Un terzo degli occupati in Italia appartiene alla fascia d’età 50-64 anni (sono 7,5 milioni), mentre nel 2004 - anno di inizio delle rilevazioni Istat - erano circa un quinto (4,5 milioni). È l’effetto soprattutto dell’invecchiamento della popolazione e delle riforme previdenziali che hanno innalzato l’età per la pensione, ma anche del ricambio di posti di lavoro che ha premiato più gli over 50 che i giovani. L’Inps ha evidenziato come dei 511mila nuovi rapporti di lavoro attivati a gennaio, 91mila interessano la fascia d’età più “matura” - in prevalenza sono assunzioni a termine - rispetto ai 74mila degli under 24.
Insieme agli over 50, a gennaio i nuovi rapporti di lavoro hanno riguardato la fascia da 30 a 39 anni (135mila) e da 40 a 49 anni(123mila), meno quella 25-29 (86mila). Il mismatch tra domanda e offerta di lavoro che interessa soprattutto i profili tecnici penalizza i giovani: si fatica a trovare ingegneri, periti, operai specializzati. Per Unioncamere nel primo trimestre gli imprenditori hanno avuto difficoltà a reperire un lavoratore ogni cinque assunzioni (il 19,9% contro il 12% del 2016). Per due candidati su tre l’esperienza lavorativa è un requisito insieme alla preparazione scolastica di qualità. «In molte aziende, soprattutto nelle Pmi, il turn over ha favorito i senior – spiega l’economista del lavoro Carlo Dell’Aringa –. Il ricambio ha premiato la maggiore esperienza, e non c’è stata la sostituzione con i giovani, penalizzati dal mancato dialogo tra scuola e mondo produttivo. Si sta cercando di collegare i due mondi, con l’alternanza scuola-lavoro e la formazione on the job ispirata al modello duale tedesco. Bisogna rafforzare gli istituti tecnici superiori, tra le chiavi di successo della Germania». Molti senior espulsi dalle aziende durante la crisi, invece, non sono riusciti a ricollocarsi e sono finiti tra i disoccupati, gli inattivi, o figurano tra i 170mila esodati salvaguardati per il pensionamento con le vecchie regole.

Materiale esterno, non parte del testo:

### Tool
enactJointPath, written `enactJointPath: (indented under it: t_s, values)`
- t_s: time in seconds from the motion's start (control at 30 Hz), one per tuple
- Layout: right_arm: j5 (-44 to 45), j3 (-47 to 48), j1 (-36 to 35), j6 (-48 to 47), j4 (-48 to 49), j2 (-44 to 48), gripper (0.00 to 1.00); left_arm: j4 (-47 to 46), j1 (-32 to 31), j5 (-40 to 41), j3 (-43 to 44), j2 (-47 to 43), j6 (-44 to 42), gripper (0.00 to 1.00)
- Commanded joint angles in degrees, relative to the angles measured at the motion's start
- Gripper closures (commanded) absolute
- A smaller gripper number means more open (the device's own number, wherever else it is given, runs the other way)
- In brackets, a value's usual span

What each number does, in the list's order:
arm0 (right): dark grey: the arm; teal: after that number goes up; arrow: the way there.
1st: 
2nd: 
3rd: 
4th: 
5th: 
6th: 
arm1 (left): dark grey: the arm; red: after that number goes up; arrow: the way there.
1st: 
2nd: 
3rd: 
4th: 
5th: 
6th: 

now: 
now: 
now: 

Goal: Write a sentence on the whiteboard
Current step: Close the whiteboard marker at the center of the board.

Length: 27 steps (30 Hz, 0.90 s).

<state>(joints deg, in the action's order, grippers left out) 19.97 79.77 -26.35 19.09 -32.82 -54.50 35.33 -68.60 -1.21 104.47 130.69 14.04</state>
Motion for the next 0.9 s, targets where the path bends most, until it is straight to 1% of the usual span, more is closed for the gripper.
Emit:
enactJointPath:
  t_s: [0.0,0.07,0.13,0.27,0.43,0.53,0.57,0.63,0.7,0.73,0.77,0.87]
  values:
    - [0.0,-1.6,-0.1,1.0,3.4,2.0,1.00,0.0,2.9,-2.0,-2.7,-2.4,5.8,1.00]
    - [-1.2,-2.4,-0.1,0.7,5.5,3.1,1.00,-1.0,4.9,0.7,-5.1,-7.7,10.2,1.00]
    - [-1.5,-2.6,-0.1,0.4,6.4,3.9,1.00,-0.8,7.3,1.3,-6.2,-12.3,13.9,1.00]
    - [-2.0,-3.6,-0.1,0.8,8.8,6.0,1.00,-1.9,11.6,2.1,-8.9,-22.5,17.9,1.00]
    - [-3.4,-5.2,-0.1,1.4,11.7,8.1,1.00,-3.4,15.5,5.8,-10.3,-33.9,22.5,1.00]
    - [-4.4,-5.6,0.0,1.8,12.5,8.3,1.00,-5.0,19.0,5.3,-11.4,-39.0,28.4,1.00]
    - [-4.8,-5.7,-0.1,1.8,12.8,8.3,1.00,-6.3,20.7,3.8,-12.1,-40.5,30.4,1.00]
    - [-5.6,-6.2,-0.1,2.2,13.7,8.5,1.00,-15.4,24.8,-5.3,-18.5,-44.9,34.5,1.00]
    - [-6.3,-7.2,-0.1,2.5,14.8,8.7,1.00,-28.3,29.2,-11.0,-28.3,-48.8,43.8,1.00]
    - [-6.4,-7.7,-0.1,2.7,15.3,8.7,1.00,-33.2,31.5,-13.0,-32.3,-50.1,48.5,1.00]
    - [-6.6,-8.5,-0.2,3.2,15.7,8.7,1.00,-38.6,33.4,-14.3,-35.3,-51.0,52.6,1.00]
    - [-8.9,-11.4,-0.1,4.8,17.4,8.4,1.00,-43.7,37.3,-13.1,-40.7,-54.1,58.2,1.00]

Per avere un quadro delle dinamiche del mercato del lavoro prendiamo come riferimento l’inizio delle rilevazioni Istat (gennaio 2004) e l’ultimo mese disponibile (febbraio 2017): per la fascia 50-64 anni il tasso di occupazione è cresciuto di 18 punti (al 59,1%), gli occupati sono 3 milioni in più ma nel contempo è più che raddoppiato il numero di disoccupati (489mila) portando il tasso di senza lavoro al 6,1% (dal 4,2%) e con 1,3 milioni di inattivi in meno (sono 4,7 milioni), il tasso di inattività è sempre alto (37%) ma inferiore al 56,3% del 2004. È aumentata, dunque, la partecipazione al mercato del lavoro dei senior, anche se in parecchi sono rimasti senza occupazione. Nello stesso arco temporale, il tasso di occupazione generale è rimasto “stabile” - complice la crisi che ha fatto precipitare gli occupati ai minimi -, essendo passato dal 57,3% al 57,5% (una decina di punti inferiore alla media europea). Il tasso di disoccupazione è cresciuto dal 8,3% all’11,5%, ma per i giovani è balzato dal 22,3% al 35,2% (alle ultime posizioni in Europa), mentre il tasso di inattività è calato dal 37,5% al 34,8 per cento. «Il mercato del lavoro appare caratterizzato da dinamiche opposte per i poli estremi - aggiunge Dell’Aringa-, la popolazione senior è più inclusa, i giovani meno».
Questo scenario ha riflessi sul mondo produttivo: «Nei luoghi di lavoro - spiega Fabio Costantini, direttore di Randstad Hr Solutions - si incontrano contemporaneamente quattro generazioni con aspettative assai diverse; la “silent generation” (1930-1949), i “baby boomers” (1950-1969), la “generazione X” (1970-1981) e la “generazione y” (1982-2005). Molte aziende eseguono una “mappatura” dei dipendenti per individuare opportunità e criticità. Vanno adottate politiche di active ageing, considerando i lavoratori senior come asset per creare valore». Randstad ha realizzato uno studio con interviste a responsabili delle risorse umane e manager di 300 aziende italiane sulla gestione degli over 50: «Serve una presa di coscienza che la sfida è qui e ora, non domani - aggiunge Costantini-. Occorre più attenzione al miglioramento dell’ambiente lavorativo. Gli strumenti di flessibilità negli orari, lo scambio di competenze tra giovani e senior, ma anche politiche retributive che diano più peso alla parte variabile salariale, possono aiutare a valorizzare le competenze dei lavoratori senior».